Yet despite the risks, the pair sets off on an odyssey of auditions, meeting a range of Iranian bands in search of the right musician to join them. Each group they meet has found a way to remain out of earshot of neighbors and police; to remain 'underground' even if that means taking to the rooftops. The sounds in the film exhibit unusual cross-cultural pollination, or what the writer Sasha Frere-Jones has described in the New Yorker as "musical miscegenation." A range of cultural musical influences are audible within single songs as well as on the soundtrack as a whole.
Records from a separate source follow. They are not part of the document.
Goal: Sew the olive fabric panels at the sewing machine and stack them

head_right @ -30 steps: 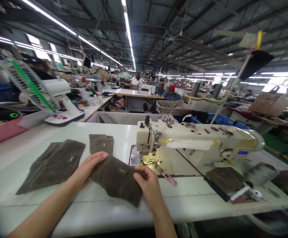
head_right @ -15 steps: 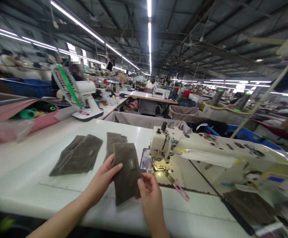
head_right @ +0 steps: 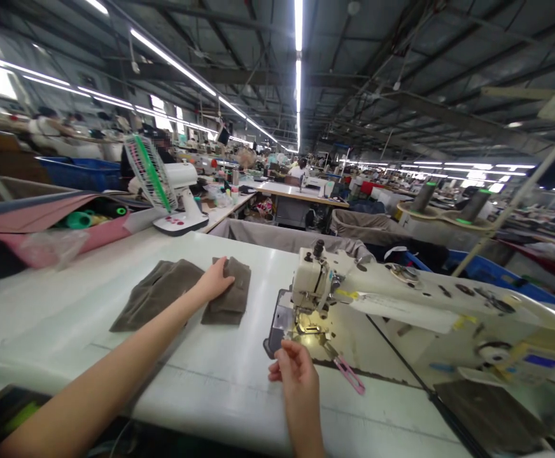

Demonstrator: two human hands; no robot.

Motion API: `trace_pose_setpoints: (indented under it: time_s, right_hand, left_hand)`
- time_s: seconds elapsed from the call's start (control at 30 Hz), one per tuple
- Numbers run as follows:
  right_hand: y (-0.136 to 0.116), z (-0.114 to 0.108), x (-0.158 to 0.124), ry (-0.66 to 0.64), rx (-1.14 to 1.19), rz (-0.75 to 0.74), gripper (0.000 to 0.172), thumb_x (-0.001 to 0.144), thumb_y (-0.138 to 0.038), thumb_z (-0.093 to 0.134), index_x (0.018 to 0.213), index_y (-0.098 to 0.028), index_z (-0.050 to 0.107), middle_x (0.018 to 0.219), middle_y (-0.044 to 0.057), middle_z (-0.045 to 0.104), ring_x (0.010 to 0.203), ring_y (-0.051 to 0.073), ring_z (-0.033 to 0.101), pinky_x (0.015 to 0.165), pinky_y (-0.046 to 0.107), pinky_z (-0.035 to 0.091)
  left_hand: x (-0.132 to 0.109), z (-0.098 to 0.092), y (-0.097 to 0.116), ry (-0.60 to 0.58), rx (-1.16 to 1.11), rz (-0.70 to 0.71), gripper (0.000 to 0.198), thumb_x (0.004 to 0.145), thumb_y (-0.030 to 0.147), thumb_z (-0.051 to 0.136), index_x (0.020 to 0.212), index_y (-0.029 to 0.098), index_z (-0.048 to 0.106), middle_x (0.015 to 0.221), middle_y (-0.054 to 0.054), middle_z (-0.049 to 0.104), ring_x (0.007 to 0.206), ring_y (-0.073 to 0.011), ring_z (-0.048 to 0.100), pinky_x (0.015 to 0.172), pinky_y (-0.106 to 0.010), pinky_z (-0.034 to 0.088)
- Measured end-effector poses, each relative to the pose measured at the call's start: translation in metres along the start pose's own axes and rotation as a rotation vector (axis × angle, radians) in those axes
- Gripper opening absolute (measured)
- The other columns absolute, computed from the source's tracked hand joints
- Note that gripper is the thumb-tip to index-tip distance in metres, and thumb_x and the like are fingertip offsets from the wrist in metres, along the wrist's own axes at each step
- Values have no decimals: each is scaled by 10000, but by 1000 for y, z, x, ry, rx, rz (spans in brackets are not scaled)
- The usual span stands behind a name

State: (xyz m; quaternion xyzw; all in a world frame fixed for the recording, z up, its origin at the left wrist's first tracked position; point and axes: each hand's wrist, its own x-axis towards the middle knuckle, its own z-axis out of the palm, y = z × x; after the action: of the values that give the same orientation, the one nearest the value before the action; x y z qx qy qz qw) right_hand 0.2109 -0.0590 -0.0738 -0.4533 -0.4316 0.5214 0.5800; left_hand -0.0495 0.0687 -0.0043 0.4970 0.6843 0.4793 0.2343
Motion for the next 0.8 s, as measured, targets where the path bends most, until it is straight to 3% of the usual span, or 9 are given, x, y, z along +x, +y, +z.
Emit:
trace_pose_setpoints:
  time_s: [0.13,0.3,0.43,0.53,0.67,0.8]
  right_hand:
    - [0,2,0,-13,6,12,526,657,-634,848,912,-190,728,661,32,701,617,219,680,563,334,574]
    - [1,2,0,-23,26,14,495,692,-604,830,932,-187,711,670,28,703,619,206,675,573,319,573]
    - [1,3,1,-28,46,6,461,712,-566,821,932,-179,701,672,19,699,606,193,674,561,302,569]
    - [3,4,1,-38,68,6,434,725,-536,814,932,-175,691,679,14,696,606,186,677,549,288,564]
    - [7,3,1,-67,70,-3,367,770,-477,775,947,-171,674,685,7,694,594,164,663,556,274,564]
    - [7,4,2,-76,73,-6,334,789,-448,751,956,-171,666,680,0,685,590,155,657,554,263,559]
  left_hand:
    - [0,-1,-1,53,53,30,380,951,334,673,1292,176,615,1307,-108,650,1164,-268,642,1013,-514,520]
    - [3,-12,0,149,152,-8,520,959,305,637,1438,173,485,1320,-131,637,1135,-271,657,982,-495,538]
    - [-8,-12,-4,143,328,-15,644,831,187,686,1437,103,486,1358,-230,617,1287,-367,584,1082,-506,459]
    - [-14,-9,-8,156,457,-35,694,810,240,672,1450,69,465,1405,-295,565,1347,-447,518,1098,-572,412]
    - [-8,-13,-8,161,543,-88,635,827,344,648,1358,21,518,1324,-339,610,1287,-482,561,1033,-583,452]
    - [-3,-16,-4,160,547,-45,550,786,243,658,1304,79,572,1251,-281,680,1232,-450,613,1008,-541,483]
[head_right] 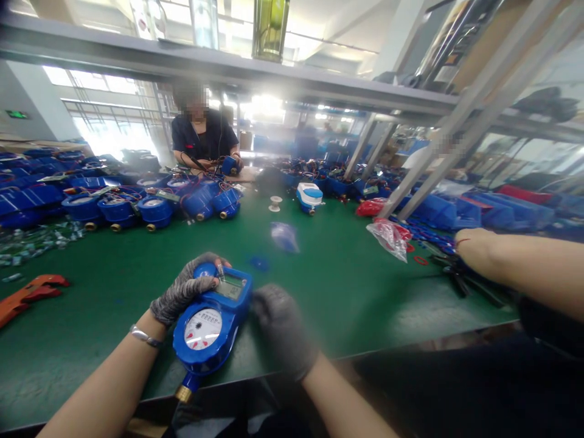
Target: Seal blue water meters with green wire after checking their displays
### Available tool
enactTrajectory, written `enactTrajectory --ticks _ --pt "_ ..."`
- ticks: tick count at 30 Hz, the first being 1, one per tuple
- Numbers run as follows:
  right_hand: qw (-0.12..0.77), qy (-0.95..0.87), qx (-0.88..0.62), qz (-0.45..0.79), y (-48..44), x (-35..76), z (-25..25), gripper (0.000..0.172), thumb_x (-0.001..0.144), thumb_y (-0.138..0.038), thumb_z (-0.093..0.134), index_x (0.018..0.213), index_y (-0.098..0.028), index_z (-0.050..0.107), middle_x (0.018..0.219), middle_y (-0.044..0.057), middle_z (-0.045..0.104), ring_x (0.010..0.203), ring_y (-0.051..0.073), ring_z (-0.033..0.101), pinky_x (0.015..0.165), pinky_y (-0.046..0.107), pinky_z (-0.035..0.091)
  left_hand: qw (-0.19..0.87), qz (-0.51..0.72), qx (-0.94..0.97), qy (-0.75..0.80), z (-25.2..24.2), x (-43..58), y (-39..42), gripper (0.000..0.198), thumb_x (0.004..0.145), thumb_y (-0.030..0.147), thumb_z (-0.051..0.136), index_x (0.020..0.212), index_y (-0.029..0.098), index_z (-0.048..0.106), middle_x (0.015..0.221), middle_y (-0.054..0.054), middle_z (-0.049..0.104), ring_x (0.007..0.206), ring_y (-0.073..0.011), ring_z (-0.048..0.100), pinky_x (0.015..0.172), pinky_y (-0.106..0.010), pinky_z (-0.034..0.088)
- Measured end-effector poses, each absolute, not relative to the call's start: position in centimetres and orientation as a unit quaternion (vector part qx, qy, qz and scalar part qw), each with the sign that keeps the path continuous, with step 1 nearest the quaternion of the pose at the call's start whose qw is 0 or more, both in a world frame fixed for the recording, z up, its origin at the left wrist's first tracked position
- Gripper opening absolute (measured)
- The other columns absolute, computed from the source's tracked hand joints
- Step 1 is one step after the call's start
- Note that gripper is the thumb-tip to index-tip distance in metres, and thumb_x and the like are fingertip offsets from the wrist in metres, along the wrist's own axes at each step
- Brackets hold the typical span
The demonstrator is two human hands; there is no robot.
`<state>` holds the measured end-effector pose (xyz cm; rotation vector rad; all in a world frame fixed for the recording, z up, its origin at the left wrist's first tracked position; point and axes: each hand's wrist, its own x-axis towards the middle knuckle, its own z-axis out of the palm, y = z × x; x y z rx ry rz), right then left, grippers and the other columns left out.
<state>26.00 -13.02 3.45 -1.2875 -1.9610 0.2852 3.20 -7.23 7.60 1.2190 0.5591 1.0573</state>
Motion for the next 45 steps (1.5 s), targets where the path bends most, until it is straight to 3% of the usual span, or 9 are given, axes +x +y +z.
enactTrajectory --ticks 8,13,23,30,38,45 --pt "0.400 -0.667 -0.549 0.307 -11.4 26.2 3.7 0.017 0.092 -0.032 0.058 0.086 -0.019 0.066 0.084 0.001 0.068 0.078 0.017 0.063 0.069 0.028 0.050 0.646 0.464 0.552 0.251 7.6 3.2 -7.1 0.030 0.072 0.026 0.074 0.097 0.018 0.059 0.107 -0.008 0.060 0.094 -0.0234 0.059 0.080 -0.035 0.051" --pt "0.402 -0.646 -0.548 0.348 -11.2 26.3 3.5 0.015 0.089 -0.033 0.061 0.086 -0.019 0.065 0.083 0.001 0.068 0.075 0.016 0.063 0.068 0.028 0.050 0.640 0.468 0.562 0.235 7.4 3.1 -6.8 0.029 0.071 0.026 0.075 0.095 0.018 0.061 0.106 -0.008 0.061 0.096 -0.0242 0.058 0.082 -0.036 0.050" --pt "0.412 -0.679 -0.567 0.221 -12.7 25.3 4.1 0.007 0.088 -0.021 0.060 0.084 -0.020 0.066 0.082 0.001 0.067 0.075 0.016 0.061 0.069 0.028 0.049 0.641 0.466 0.557 0.247 7.9 3.2 -7.0 0.031 0.070 0.028 0.077 0.095 0.018 0.061 0.105 -0.008 0.062 0.091 -0.0219 0.059 0.079 -0.033 0.050" --pt "0.410 -0.727 -0.543 0.094 -14.0 24.4 3.9 0.016 0.093 -0.022 0.054 0.100 -0.022 0.068 0.097 0.007 0.067 0.090 0.022 0.061 0.082 0.036 0.049 0.663 0.459 0.535 0.253 7.9 3.3 -7.2 0.033 0.069 0.029 0.079 0.095 0.019 0.061 0.108 -0.007 0.062 0.088 -0.0208 0.060 0.075 -0.031 0.051" --pt "0.445 -0.641 -0.577 0.239 -13.2 24.5 4.0 0.010 0.091 -0.025 0.058 0.090 -0.021 0.067 0.090 0.004 0.070 0.084 0.020 0.065 0.075 0.031 0.052 0.650 0.467 0.542 0.257 8.2 3.3 -7.3 0.033 0.069 0.030 0.079 0.094 0.019 0.062 0.105 -0.007 0.063 0.089 -0.0219 0.060 0.075 -0.032 0.051" --pt "0.428 -0.708 -0.555 0.087 -14.2 24.0 3.5 0.014 0.092 -0.022 0.054 0.097 -0.021 0.068 0.095 0.007 0.066 0.089 0.023 0.061 0.082 0.037 0.049 0.664 0.458 0.536 0.248 7.8 3.2 -7.2 0.033 0.069 0.030 0.079 0.093 0.019 0.060 0.109 -0.007 0.061 0.093 -0.0234 0.060 0.078 -0.033 0.051"
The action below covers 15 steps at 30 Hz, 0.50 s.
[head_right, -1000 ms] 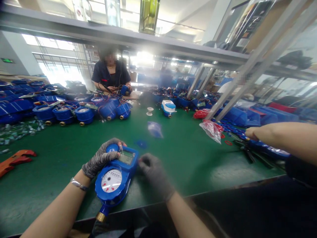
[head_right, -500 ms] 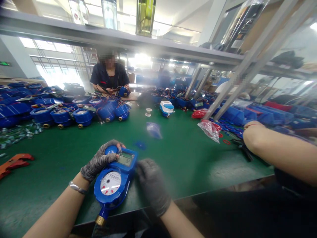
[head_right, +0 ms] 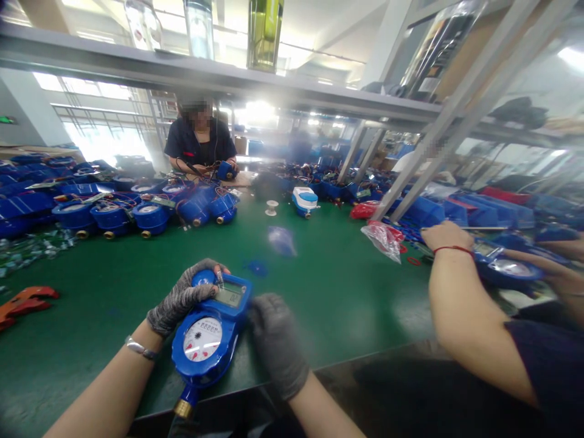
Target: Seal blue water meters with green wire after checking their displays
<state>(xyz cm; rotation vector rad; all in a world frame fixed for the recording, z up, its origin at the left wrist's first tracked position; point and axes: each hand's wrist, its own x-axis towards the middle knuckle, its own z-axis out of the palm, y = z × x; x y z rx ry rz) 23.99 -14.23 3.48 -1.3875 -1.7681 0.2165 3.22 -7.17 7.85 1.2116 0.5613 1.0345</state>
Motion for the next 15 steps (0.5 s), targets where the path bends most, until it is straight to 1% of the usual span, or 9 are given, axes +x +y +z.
enactTrajectory --ticks 2,5,8,12,15 --pt "0.434 -0.700 -0.559 0.095 -14.3 23.9 3.5 0.014 0.092 -0.022 0.053 0.096 -0.021 0.067 0.095 0.006 0.066 0.089 0.022 0.061 0.081 0.036 0.049 0.667 0.456 0.536 0.245 7.8 3.2 -7.2 0.033 0.069 0.030 0.079 0.093 0.019 0.060 0.110 -0.008 0.061 0.094 -0.0245 0.061 0.078 -0.034 0.052" --pt "0.451 -0.655 -0.578 0.180 -13.9 24.0 3.7 0.010 0.091 -0.023 0.056 0.090 -0.021 0.065 0.088 0.004 0.067 0.082 0.020 0.062 0.076 0.033 0.050 0.670 0.458 0.529 0.249 7.8 3.3 -7.3 0.033 0.070 0.030 0.079 0.095 0.019 0.060 0.111 -0.008 0.061 0.095 -0.0250 0.061 0.078 -0.034 0.052" --pt "0.457 -0.617 -0.589 0.253 -13.3 24.3 3.9 0.007 0.089 -0.025 0.059 0.088 -0.020 0.064 0.087 0.003 0.068 0.081 0.019 0.064 0.073 0.030 0.051 0.668 0.462 0.527 0.250 7.8 3.3 -7.3 0.033 0.070 0.030 0.079 0.094 0.019 0.060 0.111 -0.008 0.061 0.096 -0.0253 0.061 0.079 -0.034 0.052" --pt "0.447 -0.621 -0.580 0.278 -12.7 24.9 4.1 0.010 0.088 -0.027 0.060 0.086 -0.019 0.065 0.085 0.003 0.069 0.081 0.019 0.064 0.072 0.029 0.051 0.677 0.461 0.518 0.244 7.9 3.3 -7.3 0.034 0.069 0.030 0.080 0.094 0.019 0.061 0.111 -0.008 0.061 0.094 -0.0246 0.062 0.078 -0.034 0.052" --pt "0.429 -0.645 -0.572 0.269 -12.5 25.3 4.4 0.011 0.088 -0.026 0.059 0.084 -0.019 0.066 0.083 0.002 0.069 0.078 0.018 0.064 0.071 0.029 0.051 0.680 0.461 0.515 0.244 7.9 3.3 -7.3 0.034 0.068 0.030 0.081 0.094 0.019 0.061 0.110 -0.008 0.061 0.094 -0.0247 0.062 0.078 -0.034 0.052"
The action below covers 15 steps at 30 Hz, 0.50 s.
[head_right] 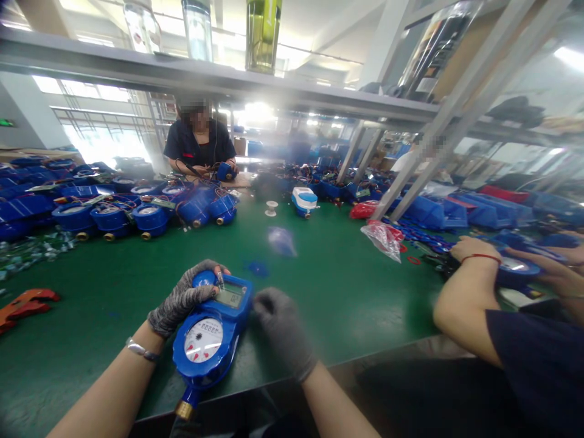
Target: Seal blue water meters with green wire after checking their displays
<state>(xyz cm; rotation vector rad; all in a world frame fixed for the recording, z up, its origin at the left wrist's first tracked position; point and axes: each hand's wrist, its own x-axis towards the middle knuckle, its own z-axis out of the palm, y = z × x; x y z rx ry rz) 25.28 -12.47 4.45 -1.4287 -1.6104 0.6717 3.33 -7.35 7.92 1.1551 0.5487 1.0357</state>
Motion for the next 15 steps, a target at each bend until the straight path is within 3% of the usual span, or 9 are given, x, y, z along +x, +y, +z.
enactTrajectory --ticks 6,11,13,15 --pt "0.361 -0.739 -0.550 0.144 -12.6 25.4 4.8 0.013 0.089 -0.017 0.057 0.087 -0.021 0.069 0.085 0.004 0.068 0.078 0.019 0.062 0.073 0.031 0.050 0.671 0.457 0.530 0.246 8.0 3.3 -7.3 0.035 0.068 0.031 0.081 0.094 0.019 0.060 0.110 -0.008 0.061 0.095 -0.0252 0.061 0.078 -0.034 0.052" --pt "0.309 -0.796 -0.520 -0.014 -14.1 25.1 4.1 0.023 0.091 -0.013 0.051 0.103 -0.020 0.069 0.096 0.010 0.067 0.088 0.024 0.060 0.080 0.037 0.051 0.673 0.457 0.528 0.244 8.1 3.5 -7.4 0.034 0.068 0.031 0.080 0.094 0.019 0.061 0.110 -0.008 0.061 0.094 -0.0249 0.061 0.078 -0.034 0.052" --pt "0.310 -0.801 -0.512 -0.006 -14.5 25.4 4.0 0.024 0.092 -0.015 0.050 0.107 -0.019 0.068 0.101 0.012 0.068 0.092 0.025 0.061 0.084 0.038 0.051 0.675 0.459 0.526 0.240 8.1 3.6 -7.4 0.035 0.067 0.031 0.082 0.094 0.019 0.062 0.109 -0.008 0.061 0.093 -0.0241 0.061 0.077 -0.033 0.052" --pt "0.335 -0.780 -0.523 0.078 -14.3 25.9 4.2 0.023 0.093 -0.021 0.051 0.107 -0.020 0.069 0.102 0.010 0.069 0.093 0.024 0.063 0.084 0.037 0.052 0.677 0.462 0.521 0.238 8.2 3.6 -7.5 0.036 0.066 0.030 0.082 0.093 0.019 0.062 0.108 -0.008 0.062 0.092 -0.0237 0.061 0.077 -0.033 0.052"
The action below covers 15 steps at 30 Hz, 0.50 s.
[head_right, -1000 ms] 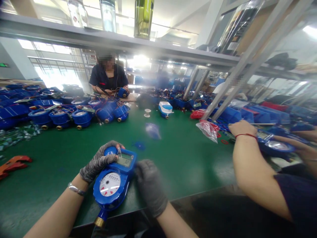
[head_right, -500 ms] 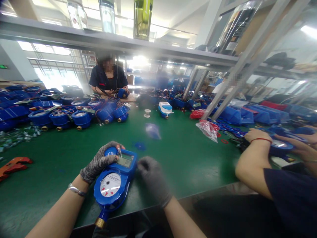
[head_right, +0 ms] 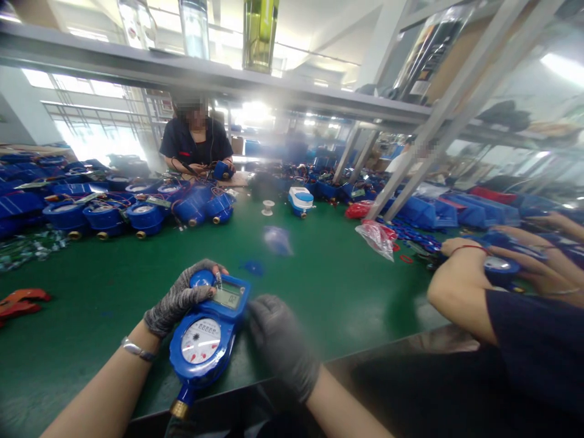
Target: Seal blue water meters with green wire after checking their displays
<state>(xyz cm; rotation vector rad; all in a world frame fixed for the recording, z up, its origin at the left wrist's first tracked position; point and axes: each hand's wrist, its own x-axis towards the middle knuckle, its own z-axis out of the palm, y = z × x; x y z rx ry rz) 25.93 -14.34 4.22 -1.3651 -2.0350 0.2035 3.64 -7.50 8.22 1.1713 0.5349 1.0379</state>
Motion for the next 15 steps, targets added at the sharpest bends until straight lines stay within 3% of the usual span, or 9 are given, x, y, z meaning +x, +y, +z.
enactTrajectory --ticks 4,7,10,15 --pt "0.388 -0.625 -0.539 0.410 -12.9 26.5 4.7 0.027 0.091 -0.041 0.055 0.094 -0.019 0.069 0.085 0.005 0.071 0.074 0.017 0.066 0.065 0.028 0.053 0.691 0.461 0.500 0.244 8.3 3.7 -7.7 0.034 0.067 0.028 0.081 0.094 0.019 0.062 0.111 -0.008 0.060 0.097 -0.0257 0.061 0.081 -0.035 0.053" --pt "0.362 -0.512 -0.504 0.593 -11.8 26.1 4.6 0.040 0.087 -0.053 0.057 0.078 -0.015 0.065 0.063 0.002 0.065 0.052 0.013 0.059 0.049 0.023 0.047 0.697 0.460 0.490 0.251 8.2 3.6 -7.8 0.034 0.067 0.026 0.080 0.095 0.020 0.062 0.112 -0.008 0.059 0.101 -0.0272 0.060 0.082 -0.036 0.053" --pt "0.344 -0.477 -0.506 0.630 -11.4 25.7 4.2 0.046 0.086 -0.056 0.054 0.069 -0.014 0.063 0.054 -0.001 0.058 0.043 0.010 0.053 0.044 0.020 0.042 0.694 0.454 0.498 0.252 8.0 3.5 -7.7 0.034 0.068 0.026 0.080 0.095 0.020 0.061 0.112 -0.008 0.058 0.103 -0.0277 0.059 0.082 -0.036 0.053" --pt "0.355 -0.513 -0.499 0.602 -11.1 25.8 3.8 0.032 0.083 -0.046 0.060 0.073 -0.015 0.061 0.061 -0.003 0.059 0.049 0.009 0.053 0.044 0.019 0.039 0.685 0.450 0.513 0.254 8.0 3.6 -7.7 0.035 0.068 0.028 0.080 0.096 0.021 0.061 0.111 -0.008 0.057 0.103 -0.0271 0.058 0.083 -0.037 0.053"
Hip-hop by the talented rapper Hichkas (his name means "nobody" in Persian) is matched with the metal of The Free Keys and the growl of Mirza, a crooner who belongs in the company of Leonard Cohen or Tom Waits. In a director's statement, Ghobadi writes, "In the eyes of Islam, music (ghena) is impure, giving rise as it can to cheerfulness and joy. Hearing a woman singing is considered a sin, because of the emotions it stirs." In the case of chanteuse Rana Farhan, critics might have a point: her voice smoulders like hot coals.

The title of the film, No One Knows About Persian Cats (out in theaters through IFC Films in mid April), might be thought of as a reference to the American jazz appelation "hepcat." But that was not what Ghobadi had in mind. "I compare [expensive, rare Persian cats] to the young protagonists of my film, without liberty and forced into hiding in order to play their music," he has explained. "What's more, when I visited the musicians' homes, I noticed that cats liked to stand in front of the amps and listen!" For a film and a mixtape like this one, that's not a bad idea.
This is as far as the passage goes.